### Work task
Repeat precisely the span of lines below that opens with the line containing "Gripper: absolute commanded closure" and closes with the line containing "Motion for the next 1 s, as", both included.
┌──
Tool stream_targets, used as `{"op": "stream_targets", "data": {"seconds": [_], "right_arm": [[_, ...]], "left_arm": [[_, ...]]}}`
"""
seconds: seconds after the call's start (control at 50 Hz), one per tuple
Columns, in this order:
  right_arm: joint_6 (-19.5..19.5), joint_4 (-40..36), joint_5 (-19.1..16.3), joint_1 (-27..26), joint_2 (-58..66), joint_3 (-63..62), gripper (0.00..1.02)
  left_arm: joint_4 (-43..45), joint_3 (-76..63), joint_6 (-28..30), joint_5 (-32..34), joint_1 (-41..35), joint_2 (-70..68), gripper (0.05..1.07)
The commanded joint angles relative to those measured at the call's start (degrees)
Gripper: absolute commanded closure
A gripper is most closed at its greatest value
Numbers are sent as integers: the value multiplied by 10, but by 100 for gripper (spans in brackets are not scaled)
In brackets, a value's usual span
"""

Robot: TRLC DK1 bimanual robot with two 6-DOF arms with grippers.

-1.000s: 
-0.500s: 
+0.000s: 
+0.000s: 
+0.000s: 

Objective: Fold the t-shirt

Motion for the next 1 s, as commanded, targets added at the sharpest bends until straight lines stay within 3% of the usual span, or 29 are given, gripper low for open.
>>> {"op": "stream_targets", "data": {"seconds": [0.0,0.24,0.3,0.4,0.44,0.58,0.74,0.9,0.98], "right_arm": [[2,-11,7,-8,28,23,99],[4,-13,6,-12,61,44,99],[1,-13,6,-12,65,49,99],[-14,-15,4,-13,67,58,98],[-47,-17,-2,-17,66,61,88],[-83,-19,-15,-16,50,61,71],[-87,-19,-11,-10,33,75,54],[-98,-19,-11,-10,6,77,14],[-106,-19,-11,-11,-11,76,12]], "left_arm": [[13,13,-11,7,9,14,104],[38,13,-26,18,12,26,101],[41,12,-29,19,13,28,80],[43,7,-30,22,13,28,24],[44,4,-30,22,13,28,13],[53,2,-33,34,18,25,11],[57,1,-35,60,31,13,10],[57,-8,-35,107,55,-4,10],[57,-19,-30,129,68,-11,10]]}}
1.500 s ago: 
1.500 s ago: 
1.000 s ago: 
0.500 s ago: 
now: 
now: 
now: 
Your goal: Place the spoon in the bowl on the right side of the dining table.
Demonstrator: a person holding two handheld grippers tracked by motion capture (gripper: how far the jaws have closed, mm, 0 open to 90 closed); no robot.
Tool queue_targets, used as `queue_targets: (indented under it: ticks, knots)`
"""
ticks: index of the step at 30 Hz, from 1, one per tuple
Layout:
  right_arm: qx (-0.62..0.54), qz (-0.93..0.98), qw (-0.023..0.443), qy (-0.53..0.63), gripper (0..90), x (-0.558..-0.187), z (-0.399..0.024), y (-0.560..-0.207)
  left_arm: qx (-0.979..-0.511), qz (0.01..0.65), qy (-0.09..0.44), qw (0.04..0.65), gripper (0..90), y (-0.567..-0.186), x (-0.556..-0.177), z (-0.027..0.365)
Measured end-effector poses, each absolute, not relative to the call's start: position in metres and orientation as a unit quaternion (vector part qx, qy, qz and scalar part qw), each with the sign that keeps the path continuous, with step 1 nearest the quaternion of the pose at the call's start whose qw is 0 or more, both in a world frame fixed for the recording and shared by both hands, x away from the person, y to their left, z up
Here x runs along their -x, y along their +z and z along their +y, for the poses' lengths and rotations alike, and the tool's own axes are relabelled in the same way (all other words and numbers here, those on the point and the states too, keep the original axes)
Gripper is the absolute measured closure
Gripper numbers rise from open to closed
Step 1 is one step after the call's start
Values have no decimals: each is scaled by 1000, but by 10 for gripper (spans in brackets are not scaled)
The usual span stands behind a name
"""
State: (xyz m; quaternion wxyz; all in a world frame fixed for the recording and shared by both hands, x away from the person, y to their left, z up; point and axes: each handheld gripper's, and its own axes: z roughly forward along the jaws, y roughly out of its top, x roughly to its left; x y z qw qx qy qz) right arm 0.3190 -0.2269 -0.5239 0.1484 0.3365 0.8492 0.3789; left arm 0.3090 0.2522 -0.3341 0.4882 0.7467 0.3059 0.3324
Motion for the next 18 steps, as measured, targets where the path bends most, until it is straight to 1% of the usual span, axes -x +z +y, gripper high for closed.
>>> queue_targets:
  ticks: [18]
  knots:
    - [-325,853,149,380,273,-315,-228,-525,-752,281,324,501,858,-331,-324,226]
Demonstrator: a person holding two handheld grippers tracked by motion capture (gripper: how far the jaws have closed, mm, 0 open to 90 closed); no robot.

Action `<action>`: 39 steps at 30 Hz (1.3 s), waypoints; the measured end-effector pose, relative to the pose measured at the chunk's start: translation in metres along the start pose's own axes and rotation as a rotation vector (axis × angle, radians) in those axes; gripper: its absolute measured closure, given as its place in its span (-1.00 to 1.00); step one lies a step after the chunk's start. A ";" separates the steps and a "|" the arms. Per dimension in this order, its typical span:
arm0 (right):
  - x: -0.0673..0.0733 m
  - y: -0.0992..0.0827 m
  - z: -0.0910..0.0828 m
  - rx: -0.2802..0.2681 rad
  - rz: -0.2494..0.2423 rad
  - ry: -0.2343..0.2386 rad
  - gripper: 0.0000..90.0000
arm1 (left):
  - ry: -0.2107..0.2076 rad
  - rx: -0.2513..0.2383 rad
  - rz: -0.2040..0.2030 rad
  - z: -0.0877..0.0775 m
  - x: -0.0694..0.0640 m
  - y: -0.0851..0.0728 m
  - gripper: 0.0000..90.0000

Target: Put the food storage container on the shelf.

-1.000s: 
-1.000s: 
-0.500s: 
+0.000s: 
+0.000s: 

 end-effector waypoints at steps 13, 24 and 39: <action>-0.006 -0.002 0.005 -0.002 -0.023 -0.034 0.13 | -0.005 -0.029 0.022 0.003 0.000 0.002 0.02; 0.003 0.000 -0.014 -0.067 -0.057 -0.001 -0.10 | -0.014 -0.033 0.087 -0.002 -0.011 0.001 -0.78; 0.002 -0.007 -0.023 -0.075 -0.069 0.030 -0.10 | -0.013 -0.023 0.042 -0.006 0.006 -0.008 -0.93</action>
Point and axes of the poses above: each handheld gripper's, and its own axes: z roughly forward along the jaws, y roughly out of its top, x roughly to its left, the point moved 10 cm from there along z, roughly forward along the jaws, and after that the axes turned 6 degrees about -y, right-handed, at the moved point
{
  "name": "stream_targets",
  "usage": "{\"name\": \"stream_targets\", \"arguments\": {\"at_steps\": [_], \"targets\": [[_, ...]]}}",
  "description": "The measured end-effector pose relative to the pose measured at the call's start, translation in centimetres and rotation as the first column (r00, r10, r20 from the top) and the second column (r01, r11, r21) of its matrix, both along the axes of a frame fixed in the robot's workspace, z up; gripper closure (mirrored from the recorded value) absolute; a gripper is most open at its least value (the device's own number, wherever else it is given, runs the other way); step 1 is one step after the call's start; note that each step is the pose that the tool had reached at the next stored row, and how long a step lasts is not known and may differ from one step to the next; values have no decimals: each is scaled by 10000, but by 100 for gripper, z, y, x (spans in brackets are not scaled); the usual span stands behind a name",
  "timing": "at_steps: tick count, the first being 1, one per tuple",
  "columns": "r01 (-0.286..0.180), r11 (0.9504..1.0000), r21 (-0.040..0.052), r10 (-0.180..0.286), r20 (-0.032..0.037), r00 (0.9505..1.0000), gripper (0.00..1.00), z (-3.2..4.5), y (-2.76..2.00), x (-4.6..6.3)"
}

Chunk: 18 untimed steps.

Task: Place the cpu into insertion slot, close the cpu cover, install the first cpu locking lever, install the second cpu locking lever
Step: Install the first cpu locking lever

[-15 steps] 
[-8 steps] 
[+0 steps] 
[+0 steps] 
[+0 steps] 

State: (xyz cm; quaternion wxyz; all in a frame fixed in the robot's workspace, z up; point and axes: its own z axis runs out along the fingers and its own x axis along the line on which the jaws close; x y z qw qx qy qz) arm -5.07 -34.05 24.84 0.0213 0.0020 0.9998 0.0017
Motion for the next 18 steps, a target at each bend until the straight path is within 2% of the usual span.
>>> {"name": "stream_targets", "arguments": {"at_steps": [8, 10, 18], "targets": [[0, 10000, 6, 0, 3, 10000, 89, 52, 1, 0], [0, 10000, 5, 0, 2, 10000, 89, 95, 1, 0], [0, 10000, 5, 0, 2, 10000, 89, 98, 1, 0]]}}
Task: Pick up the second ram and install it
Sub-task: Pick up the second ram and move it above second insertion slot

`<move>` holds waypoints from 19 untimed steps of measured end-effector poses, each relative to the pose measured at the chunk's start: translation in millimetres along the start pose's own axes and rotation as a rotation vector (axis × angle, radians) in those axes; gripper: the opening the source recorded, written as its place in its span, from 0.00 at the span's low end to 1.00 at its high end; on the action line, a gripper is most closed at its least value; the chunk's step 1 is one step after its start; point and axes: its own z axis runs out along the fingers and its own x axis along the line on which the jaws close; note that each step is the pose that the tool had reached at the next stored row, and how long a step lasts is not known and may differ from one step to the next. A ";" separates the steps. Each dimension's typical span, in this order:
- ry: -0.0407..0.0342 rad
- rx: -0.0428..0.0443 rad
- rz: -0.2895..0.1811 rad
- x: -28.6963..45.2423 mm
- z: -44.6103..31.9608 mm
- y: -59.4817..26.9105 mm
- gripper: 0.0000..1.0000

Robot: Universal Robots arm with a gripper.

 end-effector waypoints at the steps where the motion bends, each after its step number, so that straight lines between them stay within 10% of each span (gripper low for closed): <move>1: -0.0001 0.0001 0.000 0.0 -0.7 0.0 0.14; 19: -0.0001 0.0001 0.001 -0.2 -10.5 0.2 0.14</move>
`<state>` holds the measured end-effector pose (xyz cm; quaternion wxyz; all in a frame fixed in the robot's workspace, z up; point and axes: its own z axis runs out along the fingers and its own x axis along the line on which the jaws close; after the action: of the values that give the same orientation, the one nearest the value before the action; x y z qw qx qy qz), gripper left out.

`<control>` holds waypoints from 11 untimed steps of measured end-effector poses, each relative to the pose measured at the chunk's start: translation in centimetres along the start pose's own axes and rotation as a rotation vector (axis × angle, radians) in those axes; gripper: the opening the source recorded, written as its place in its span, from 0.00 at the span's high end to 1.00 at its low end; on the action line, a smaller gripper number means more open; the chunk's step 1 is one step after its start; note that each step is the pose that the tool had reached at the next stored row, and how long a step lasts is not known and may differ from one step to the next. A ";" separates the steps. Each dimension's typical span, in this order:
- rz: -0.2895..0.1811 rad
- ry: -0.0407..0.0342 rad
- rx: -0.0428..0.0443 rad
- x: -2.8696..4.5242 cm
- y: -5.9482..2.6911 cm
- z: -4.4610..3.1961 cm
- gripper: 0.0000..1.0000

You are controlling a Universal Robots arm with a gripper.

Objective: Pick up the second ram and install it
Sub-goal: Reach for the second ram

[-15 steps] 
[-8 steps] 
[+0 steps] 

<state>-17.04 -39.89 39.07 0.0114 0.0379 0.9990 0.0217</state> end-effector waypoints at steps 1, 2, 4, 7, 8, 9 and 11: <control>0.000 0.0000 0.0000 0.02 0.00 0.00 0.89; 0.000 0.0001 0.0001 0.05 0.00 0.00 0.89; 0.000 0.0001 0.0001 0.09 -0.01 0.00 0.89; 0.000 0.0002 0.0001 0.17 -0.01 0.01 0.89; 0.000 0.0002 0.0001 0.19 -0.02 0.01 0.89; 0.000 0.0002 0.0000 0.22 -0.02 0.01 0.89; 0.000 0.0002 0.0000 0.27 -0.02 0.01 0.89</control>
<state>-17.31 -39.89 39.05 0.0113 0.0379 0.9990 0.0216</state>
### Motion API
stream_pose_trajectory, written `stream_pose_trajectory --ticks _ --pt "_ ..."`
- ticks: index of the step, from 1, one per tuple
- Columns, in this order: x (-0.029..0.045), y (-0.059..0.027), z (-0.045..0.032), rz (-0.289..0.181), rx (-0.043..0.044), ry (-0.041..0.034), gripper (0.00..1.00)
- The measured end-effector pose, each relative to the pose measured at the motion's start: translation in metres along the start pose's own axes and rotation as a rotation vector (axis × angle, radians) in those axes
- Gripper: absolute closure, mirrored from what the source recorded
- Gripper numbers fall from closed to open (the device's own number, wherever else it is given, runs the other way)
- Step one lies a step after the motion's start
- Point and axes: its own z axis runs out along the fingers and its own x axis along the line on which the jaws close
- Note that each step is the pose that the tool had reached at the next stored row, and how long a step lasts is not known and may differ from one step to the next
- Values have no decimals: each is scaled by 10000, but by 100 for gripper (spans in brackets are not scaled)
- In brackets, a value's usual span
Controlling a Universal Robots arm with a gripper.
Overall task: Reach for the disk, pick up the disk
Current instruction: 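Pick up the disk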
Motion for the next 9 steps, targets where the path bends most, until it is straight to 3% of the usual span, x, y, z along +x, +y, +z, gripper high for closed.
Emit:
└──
### Answer space
Gripper: absolute commanded closure
A gripper is most closed at its greatest value
Numbers are sent as integers: the value multiplied by 10, but by 100 for gripper (spans in brackets are not scaled)
In brackets, a value's usual span
"""

Robot: TRLC DK1 bimanual robot with two 6-DOF arms with grippers.

-1.000s: 
-0.500s: 
+0.000s: 
+0.000s: 
+0.000s: 

Objective: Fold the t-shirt

Motion for the next 1 s, as commanded, targets added at the sharpest bends until straight lines stay within 3% of the usual span, or 29 are given, gripper low for open.

The exercise has been answered, and the work is done.